Keywords: Childhood metabolic syndrome,prevalence,risk factors,breastfed,puberty

Introduction

Obesity in children and adolescence is on the increase due to changes in lifestyle and nutrition behaviors (1). Children who used to play outdoors in the past years are today more likely to spend their time in front of television and computer screens. It is known that 1/3 of obese children and 80% of obese adolescents remain obese when they reach adulthood (2). The World Health Organization (WHO) defines obesity as ‘‘abnormal or excessive fat accumulation that presents a risk to health’’ (3). Obese children are also more prone to have metabolic syndrome (MS), type 2 diabetes, hypertension, hyperlipidemia, cardiovascular disease and some types of cancer (colon, breast, gallbladder, endometrium) (4).

A set of risk factors associated with obesity and insulin resistance lead to chronic changes in various tissues and organs. There are racial differences in the prevalence of obesity and in the prevalence of obesity-related health complications. Although it is known that accurate management of  MS is fundamental in controlling  the current global epidemics of cardiovascular disease and diabetes mellitus, the predisposing risk factors or epidemiologic characteristics of MS are not yet clearly defined in children and adolescents (5).

The prevalence of MS in different countries has been reported to be 3-4% (6). Reports from different provinces in Turkey indicate that the prevalence of MS ranges around 3%, while it may be as high as 20-38% in obese children (7,8,9,10). In a recent study, the MS prevalence based on the International Diabetes Federation (IDF) guidelines was reported to be 2.3% in the total population. The prevalence was found to be similar by both IDF and National Cholesterol Education Program (NCEP) definitions, but it was higher when assessed according to the WHO definition (11). 
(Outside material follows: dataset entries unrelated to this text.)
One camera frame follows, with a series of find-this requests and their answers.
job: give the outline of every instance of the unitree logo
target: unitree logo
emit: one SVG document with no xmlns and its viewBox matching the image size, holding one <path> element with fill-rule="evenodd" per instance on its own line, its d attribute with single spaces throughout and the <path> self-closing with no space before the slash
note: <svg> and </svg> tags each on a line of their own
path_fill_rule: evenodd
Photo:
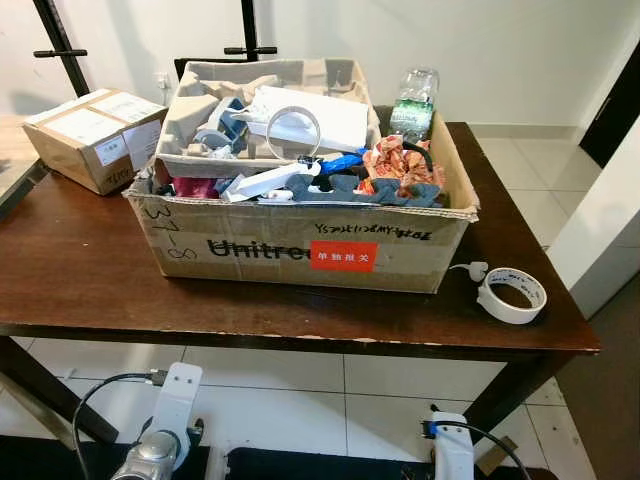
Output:
<svg viewBox="0 0 640 480">
<path fill-rule="evenodd" d="M 266 243 L 251 242 L 248 245 L 238 245 L 233 242 L 227 242 L 222 240 L 221 242 L 214 242 L 213 240 L 207 240 L 209 244 L 209 250 L 217 257 L 228 257 L 234 255 L 245 258 L 268 258 L 268 259 L 280 259 L 288 256 L 293 260 L 302 260 L 304 258 L 311 258 L 311 250 L 298 247 L 275 247 L 273 245 L 267 245 Z"/>
</svg>

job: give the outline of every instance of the power outlet
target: power outlet
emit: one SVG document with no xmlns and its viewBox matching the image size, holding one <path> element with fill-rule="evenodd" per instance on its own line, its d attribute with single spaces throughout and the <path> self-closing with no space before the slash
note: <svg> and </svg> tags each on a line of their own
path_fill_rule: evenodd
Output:
<svg viewBox="0 0 640 480">
<path fill-rule="evenodd" d="M 160 90 L 166 90 L 169 88 L 169 74 L 167 72 L 155 72 L 153 79 L 156 82 L 156 87 Z"/>
</svg>

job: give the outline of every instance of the plastic water bottle
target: plastic water bottle
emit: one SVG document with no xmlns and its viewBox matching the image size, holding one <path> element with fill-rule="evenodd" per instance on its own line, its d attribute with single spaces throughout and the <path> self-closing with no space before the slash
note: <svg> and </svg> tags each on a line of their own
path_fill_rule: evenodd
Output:
<svg viewBox="0 0 640 480">
<path fill-rule="evenodd" d="M 412 68 L 400 83 L 400 96 L 391 113 L 391 132 L 416 143 L 422 140 L 433 117 L 433 102 L 440 84 L 438 72 L 432 68 Z"/>
</svg>

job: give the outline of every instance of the table leg
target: table leg
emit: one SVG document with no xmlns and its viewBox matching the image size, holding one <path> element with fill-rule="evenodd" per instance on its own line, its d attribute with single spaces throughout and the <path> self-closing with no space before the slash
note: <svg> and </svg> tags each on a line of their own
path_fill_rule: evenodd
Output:
<svg viewBox="0 0 640 480">
<path fill-rule="evenodd" d="M 80 399 L 10 337 L 0 336 L 0 372 L 69 422 Z M 80 430 L 95 440 L 114 442 L 118 431 L 91 407 L 78 418 Z"/>
<path fill-rule="evenodd" d="M 549 353 L 509 362 L 464 413 L 467 422 L 491 431 L 572 357 Z M 481 437 L 472 432 L 471 438 Z"/>
</svg>

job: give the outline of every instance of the red label
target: red label
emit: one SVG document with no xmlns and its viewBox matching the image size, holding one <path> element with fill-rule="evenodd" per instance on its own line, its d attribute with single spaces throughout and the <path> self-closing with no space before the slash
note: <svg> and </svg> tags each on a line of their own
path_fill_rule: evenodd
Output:
<svg viewBox="0 0 640 480">
<path fill-rule="evenodd" d="M 373 272 L 377 243 L 311 242 L 311 268 L 342 272 Z"/>
</svg>

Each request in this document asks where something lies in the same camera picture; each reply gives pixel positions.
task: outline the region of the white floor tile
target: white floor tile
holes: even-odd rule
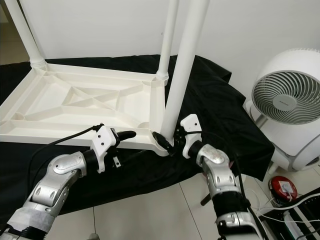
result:
[[[22,41],[0,42],[0,65],[26,62],[28,59]]]
[[[262,182],[259,180],[256,181],[260,185],[264,193],[268,196],[268,198],[270,198],[270,191],[268,187],[269,180],[274,176],[284,176],[290,179],[294,183],[298,193],[304,195],[320,187],[320,175],[318,173],[313,168],[305,171],[288,172],[278,167],[276,172],[272,175],[268,174],[267,172]]]
[[[199,173],[180,182],[180,185],[202,240],[218,239],[220,235],[215,223],[217,216],[212,201],[205,206],[200,205],[201,200],[209,193],[206,179]]]
[[[215,224],[217,217],[212,201],[205,206],[201,206],[200,204],[200,201],[209,193],[206,179],[200,173],[181,182],[180,185],[190,207],[195,223],[199,229],[202,240],[219,238],[220,236]],[[244,181],[244,189],[252,189],[258,195],[261,206],[268,201],[267,196],[264,194],[253,177],[246,176]],[[252,206],[257,207],[259,205],[256,195],[252,191],[246,190],[246,197],[249,199]]]
[[[314,167],[314,170],[319,174],[319,176],[320,176],[320,166],[319,165],[317,165],[317,166],[315,166]]]
[[[101,240],[201,240],[179,184],[94,207]]]
[[[86,240],[95,232],[93,208],[58,216],[45,240]]]
Although there is an increasing number of reports regarding childhood MS, there is still no universal agreement on which level, and even which criteria, should be used for the diagnosis of MS. The most commonly applied criteria recommended for use in comparative studies are the modified WHO, Cook and the IDF consensus criteria (12,13). The aim of this study was to determine the prevalence of and risk factors for MS in obese children and to compare the three definition criteria for the diagnosis of MS in children and adolescents.


Methods

Sixty hundred and thirty-five obese children and adolescents aged between 7 and 18 years were recruited from obese children who presented to the Pediatric Endocrinology Unit. The children were required to meet the following inclusion criteria: (1) age, 7-18 years; (2) a BMI greater than the 95th percentile for age and gender based on the standards of the Centers for Disease Control and Prevention (CDC); (3) absence of a prior major illness, including type 1 or 2 diabetes. Being on medications or having a condition known to influence body composition, insulin action or insulin secretion (e.g. glucocorticoid therapy, hypothyroidism and Cushing’s disease) was a reason for exclusion. Twenty-one cases were excluded due to inadequacy of the information in their files. Thus, 614 obese children (307 girls and 307 boys) were included in the study. 

The mean age of the group was 11.3±2.5 years (range: 7-18 years) and the mean body mass index standard deviation score (BMI-SDS) was 2.57±0.59.  Data on age, gender, birth weight, and feeding in the first 6 months (regarding exclusive breast-feeding) were obtained from the medical records. Cardiovascular disease, type 2 diabetes, obesity and hypertension in the family (first and second degree relatives) were also recorded from the specifically asked questions in the patient reports.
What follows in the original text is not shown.